Qu’est-ce que vous a appris le métier du traducteur ?
Premièrement, que la langue n’est pas un ensemble d’éléments lexicaux et grammaticaux mais une essence faite de culture, d’histoire, de patrimoine, de mœurs, de pensée philosophique et communautaire, et que le traducteur est obligé de faire en sorte qu’une autre communauté puisse comprendre le message initial de chaque phrase et du texte dans son intégralité.
Et deuxièmement, que dans une communication vivante il vaut mieux ne pas trop compter sur la méthode analytique mais poser des questions claires et précises.
Quel est le message que vous transmettez aux jeunes traducteurs / traductrices ?
D’aimer ce travail de fou sacré un peu plus chaque jour et d’avoir l’humilité et aussi la force, dans la mesure du possible, de ne pas faire entendre sa propre voix mais celle de l’auteur.
Aujourd’hui est la Journée internationale de la femme.
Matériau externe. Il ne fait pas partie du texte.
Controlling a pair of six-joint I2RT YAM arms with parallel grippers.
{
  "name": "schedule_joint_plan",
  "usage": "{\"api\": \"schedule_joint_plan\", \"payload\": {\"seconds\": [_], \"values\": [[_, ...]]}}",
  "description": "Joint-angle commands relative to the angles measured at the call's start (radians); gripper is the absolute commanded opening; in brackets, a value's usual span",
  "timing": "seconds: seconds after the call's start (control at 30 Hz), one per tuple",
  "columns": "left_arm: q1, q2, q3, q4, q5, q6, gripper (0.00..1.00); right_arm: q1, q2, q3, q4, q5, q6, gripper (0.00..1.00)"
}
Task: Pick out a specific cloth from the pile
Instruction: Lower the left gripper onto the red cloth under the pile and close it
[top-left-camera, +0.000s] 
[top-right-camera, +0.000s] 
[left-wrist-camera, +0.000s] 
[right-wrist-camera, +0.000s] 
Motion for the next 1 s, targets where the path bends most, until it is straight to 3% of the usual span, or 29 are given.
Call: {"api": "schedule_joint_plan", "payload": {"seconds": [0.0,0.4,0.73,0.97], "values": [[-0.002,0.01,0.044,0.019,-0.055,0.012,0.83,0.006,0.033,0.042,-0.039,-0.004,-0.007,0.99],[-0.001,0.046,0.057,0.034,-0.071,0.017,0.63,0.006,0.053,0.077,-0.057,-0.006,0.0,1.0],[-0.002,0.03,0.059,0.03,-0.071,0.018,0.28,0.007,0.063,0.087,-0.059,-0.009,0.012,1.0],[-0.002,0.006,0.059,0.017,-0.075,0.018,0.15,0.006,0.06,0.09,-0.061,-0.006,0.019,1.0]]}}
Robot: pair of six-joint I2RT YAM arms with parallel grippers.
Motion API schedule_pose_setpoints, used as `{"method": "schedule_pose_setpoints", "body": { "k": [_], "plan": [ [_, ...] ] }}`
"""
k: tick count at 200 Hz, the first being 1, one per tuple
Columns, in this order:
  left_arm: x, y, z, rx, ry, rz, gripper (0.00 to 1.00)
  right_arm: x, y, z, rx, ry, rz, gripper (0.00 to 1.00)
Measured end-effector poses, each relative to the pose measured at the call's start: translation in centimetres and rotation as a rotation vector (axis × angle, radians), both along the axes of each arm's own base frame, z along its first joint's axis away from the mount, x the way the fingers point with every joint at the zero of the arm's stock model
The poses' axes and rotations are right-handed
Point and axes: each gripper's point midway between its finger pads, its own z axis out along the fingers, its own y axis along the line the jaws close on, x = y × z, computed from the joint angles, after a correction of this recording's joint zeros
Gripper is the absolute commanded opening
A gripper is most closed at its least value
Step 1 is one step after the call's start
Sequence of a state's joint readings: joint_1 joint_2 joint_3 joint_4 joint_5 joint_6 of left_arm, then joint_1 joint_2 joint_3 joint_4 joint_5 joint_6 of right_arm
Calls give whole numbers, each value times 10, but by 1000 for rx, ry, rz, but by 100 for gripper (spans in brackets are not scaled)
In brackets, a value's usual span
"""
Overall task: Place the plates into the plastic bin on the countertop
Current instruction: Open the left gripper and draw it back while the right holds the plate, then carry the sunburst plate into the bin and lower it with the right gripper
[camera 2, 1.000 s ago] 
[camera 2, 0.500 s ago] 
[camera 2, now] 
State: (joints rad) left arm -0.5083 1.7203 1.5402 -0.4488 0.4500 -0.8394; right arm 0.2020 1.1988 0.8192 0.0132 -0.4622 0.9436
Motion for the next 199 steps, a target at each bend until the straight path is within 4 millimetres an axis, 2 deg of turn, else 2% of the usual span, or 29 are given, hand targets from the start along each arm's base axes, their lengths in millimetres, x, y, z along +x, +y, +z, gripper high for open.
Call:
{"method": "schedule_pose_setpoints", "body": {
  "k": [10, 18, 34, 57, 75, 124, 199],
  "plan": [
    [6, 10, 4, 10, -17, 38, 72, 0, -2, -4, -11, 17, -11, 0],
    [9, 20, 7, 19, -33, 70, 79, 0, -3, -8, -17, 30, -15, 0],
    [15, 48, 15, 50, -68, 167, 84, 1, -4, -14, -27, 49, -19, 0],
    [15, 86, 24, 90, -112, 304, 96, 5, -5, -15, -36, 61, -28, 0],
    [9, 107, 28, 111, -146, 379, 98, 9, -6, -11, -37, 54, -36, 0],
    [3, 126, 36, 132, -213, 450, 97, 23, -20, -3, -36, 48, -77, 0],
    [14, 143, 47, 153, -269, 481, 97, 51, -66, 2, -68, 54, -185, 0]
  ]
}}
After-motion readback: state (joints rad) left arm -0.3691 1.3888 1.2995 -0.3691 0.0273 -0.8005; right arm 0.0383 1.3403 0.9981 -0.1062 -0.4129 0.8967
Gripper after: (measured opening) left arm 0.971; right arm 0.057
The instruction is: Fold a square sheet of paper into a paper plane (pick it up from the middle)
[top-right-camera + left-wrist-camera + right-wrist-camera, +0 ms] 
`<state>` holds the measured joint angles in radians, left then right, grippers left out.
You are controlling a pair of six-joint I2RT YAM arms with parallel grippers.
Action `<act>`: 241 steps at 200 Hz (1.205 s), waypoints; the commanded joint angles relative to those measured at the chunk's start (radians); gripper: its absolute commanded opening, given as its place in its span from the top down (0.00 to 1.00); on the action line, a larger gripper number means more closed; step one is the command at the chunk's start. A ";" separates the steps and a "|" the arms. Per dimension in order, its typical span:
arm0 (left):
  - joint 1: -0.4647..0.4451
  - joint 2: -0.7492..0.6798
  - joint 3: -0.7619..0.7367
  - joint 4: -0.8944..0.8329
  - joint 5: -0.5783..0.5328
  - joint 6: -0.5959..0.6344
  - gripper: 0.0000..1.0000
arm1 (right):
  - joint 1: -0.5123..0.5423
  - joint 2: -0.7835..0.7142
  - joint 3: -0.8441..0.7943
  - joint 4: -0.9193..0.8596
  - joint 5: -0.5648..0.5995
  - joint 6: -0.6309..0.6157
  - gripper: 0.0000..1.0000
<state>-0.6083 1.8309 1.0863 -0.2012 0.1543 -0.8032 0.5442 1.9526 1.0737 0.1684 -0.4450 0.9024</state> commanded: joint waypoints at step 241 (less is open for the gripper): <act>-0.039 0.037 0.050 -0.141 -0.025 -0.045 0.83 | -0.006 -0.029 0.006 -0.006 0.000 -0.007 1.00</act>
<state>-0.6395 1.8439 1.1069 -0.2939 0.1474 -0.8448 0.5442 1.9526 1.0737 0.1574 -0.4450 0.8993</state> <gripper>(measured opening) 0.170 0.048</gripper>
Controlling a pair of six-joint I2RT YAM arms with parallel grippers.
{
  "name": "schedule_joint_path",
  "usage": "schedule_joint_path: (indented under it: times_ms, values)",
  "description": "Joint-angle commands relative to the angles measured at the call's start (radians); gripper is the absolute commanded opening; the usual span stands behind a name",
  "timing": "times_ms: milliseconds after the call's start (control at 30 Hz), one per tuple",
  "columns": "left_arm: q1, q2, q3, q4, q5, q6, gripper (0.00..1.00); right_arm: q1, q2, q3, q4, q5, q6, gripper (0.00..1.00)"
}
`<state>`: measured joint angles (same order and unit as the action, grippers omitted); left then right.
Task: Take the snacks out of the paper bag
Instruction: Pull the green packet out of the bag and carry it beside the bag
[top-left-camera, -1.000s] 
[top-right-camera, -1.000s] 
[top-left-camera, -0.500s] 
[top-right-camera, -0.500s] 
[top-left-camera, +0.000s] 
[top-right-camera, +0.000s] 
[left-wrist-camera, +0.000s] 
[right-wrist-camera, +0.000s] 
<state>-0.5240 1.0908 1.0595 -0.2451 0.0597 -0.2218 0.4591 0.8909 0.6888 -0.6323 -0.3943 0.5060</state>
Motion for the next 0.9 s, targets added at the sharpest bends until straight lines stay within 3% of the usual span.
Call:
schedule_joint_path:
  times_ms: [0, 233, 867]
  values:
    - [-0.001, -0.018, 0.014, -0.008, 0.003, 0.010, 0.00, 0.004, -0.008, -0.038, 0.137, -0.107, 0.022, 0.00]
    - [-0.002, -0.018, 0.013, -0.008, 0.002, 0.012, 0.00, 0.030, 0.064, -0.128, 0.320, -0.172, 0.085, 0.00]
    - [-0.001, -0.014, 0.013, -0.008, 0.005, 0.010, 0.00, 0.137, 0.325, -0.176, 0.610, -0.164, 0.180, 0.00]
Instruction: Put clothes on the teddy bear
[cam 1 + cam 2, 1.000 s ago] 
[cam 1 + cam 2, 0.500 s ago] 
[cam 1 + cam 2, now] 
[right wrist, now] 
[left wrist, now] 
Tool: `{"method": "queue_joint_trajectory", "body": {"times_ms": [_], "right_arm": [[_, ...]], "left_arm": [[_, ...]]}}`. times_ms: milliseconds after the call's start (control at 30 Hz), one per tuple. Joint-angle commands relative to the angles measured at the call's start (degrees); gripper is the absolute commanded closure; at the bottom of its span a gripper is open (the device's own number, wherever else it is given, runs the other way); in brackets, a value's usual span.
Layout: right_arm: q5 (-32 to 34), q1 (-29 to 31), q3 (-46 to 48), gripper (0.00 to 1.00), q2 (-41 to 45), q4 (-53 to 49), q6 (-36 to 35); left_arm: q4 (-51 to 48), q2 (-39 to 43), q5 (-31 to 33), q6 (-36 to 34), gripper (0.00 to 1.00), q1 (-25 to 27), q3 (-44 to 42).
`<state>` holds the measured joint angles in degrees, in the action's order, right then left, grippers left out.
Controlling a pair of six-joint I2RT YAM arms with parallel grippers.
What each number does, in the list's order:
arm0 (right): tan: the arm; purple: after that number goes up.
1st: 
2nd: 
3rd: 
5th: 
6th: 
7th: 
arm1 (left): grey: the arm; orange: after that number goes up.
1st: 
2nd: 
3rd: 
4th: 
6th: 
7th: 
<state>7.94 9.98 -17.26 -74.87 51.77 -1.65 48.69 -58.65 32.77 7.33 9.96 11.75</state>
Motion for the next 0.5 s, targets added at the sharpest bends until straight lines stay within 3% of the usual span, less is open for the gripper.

Qu’est-ce que vous souhaitez à toutes les femmes de la planète?
Je leur souhaite de ne jamais oublier à quel point elles sont fortes et de savoir le faire apprécier par leurs conjoints, pères, frères, fils et collègues. Chères femmes, n’oubliez jamais que c’est vous qui donnez la vie, que c’est vous qui éduquez vos fils, que c’est vous qui leur apprenez l’amour, le respect et les valeurs de la vie, et que c’est dans vos mains de faire la Terre une meilleure place pour toutes les femmes.